TASK DETAILS:
Please give back the listing below in full. Change nothing.

AVAILABLE DATA:

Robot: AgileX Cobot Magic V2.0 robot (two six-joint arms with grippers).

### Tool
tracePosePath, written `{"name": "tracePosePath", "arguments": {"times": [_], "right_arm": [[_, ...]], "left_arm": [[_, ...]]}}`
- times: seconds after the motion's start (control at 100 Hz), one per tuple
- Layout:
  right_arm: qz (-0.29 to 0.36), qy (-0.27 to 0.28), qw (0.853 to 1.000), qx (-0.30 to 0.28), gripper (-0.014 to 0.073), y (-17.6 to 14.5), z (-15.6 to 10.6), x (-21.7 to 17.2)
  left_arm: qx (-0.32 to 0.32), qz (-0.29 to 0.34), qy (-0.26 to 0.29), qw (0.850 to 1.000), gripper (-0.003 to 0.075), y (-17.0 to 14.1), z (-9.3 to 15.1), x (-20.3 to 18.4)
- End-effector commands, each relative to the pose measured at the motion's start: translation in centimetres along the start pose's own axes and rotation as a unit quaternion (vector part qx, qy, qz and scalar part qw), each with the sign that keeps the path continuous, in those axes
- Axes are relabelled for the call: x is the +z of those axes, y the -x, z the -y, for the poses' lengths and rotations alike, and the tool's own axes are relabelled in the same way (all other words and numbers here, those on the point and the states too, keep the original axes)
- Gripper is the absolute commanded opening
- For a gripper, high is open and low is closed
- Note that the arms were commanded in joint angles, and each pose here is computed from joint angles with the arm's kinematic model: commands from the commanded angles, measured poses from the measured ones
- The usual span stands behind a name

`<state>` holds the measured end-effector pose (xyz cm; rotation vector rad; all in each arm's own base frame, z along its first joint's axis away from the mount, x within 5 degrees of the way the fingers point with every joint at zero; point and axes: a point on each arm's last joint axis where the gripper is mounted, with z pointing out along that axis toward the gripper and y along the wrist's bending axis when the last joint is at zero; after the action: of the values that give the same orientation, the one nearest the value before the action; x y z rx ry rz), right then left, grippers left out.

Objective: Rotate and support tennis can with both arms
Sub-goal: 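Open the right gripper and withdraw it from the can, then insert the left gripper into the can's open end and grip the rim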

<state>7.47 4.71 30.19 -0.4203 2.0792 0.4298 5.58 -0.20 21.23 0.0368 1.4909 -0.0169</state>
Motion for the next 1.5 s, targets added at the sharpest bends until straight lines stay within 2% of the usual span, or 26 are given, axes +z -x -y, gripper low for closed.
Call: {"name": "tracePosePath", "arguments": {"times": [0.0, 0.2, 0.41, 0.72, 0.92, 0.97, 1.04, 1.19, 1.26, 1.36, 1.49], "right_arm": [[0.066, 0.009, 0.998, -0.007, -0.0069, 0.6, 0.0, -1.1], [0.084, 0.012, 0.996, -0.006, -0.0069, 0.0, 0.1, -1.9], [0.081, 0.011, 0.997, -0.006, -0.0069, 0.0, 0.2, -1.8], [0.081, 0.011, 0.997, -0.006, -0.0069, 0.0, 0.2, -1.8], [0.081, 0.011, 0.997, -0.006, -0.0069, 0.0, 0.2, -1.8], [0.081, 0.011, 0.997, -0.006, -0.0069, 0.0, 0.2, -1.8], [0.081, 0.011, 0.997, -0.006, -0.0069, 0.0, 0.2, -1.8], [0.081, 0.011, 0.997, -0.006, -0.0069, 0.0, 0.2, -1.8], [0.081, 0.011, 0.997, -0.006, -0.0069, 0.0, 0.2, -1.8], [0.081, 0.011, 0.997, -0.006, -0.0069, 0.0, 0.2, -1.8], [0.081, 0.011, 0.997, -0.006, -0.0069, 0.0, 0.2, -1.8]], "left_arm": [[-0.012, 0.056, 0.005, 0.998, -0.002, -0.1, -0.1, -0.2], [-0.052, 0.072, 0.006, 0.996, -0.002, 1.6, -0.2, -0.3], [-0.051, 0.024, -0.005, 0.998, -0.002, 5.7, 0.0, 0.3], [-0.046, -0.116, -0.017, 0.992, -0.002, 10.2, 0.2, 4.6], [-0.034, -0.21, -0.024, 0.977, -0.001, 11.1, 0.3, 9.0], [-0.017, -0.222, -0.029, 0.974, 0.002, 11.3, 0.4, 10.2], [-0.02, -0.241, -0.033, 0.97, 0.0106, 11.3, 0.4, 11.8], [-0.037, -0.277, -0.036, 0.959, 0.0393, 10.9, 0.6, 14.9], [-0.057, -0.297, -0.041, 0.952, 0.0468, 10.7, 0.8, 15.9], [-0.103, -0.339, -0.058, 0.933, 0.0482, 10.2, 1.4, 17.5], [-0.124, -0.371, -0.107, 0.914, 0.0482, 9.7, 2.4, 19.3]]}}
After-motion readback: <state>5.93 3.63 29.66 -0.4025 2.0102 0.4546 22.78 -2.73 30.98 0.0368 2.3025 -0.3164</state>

OUTPUT BELOW:
Robot: AgileX Cobot Magic V2.0 robot (two six-joint arms with grippers).

### Tool
tracePosePath, written `{"name": "tracePosePath", "arguments": {"times": [_], "right_arm": [[_, ...]], "left_arm": [[_, ...]]}}`
- times: seconds after the motion's start (control at 100 Hz), one per tuple
- Layout:
  right_arm: qz (-0.29 to 0.36), qy (-0.27 to 0.28), qw (0.853 to 1.000), qx (-0.30 to 0.28), gripper (-0.014 to 0.073), y (-17.6 to 14.5), z (-15.6 to 10.6), x (-21.7 to 17.2)
  left_arm: qx (-0.32 to 0.32), qz (-0.29 to 0.34), qy (-0.26 to 0.29), qw (0.850 to 1.000), gripper (-0.003 to 0.075), y (-17.0 to 14.1), z (-9.3 to 15.1), x (-20.3 to 18.4)
- End-effector commands, each relative to the pose measured at the motion's start: translation in centimetres along the start pose's own axes and rotation as a unit quaternion (vector part qx, qy, qz and scalar part qw), each with the sign that keeps the path continuous, in those axes
- Axes are relabelled for the call: x is the +z of those axes, y the -x, z the -y, for the poses' lengths and rotations alike, and the tool's own axes are relabelled in the same way (all other words and numbers here, those on the point and the states too, keep the original axes)
- Gripper is the absolute commanded opening
- For a gripper, high is open and low is closed
- Note that the arms were commanded in joint angles, and each pose here is computed from joint angles with the arm's kinematic model: commands from the commanded angles, measured poses from the measured ones
- The usual span stands behind a name

`<state>` holds the measured end-effector pose (xyz cm; rotation vector rad; all in each arm's own base frame, z along its first joint's axis away from the mount, x within 5 degrees of the way the fingers point with every joint at zero; point and axes: a point on each arm's last joint axis where the gripper is mounted, with z pointing out along that axis toward the gripper and y along the wrist's bending axis when the last joint is at zero; after the action: of the values that give the same orientation, the one nearest the value before the action; x y z rx ry rz), right then left, grippers left out.

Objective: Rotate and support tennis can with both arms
Sub-goal: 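Open the right gripper and withdraw it from the can, then insert the left gripper into the can's open end and grip the rim
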
<state>7.47 4.71 30.19 -0.4203 2.0792 0.4298 5.58 -0.20 21.23 0.0368 1.4909 -0.0169</state>
Motion for the next 1.5 s, targets added at the sharpest bends until straight lines stay within 2% of the usual span, or 26 are given, axes +z -x -y, gripper low for closed.
Call: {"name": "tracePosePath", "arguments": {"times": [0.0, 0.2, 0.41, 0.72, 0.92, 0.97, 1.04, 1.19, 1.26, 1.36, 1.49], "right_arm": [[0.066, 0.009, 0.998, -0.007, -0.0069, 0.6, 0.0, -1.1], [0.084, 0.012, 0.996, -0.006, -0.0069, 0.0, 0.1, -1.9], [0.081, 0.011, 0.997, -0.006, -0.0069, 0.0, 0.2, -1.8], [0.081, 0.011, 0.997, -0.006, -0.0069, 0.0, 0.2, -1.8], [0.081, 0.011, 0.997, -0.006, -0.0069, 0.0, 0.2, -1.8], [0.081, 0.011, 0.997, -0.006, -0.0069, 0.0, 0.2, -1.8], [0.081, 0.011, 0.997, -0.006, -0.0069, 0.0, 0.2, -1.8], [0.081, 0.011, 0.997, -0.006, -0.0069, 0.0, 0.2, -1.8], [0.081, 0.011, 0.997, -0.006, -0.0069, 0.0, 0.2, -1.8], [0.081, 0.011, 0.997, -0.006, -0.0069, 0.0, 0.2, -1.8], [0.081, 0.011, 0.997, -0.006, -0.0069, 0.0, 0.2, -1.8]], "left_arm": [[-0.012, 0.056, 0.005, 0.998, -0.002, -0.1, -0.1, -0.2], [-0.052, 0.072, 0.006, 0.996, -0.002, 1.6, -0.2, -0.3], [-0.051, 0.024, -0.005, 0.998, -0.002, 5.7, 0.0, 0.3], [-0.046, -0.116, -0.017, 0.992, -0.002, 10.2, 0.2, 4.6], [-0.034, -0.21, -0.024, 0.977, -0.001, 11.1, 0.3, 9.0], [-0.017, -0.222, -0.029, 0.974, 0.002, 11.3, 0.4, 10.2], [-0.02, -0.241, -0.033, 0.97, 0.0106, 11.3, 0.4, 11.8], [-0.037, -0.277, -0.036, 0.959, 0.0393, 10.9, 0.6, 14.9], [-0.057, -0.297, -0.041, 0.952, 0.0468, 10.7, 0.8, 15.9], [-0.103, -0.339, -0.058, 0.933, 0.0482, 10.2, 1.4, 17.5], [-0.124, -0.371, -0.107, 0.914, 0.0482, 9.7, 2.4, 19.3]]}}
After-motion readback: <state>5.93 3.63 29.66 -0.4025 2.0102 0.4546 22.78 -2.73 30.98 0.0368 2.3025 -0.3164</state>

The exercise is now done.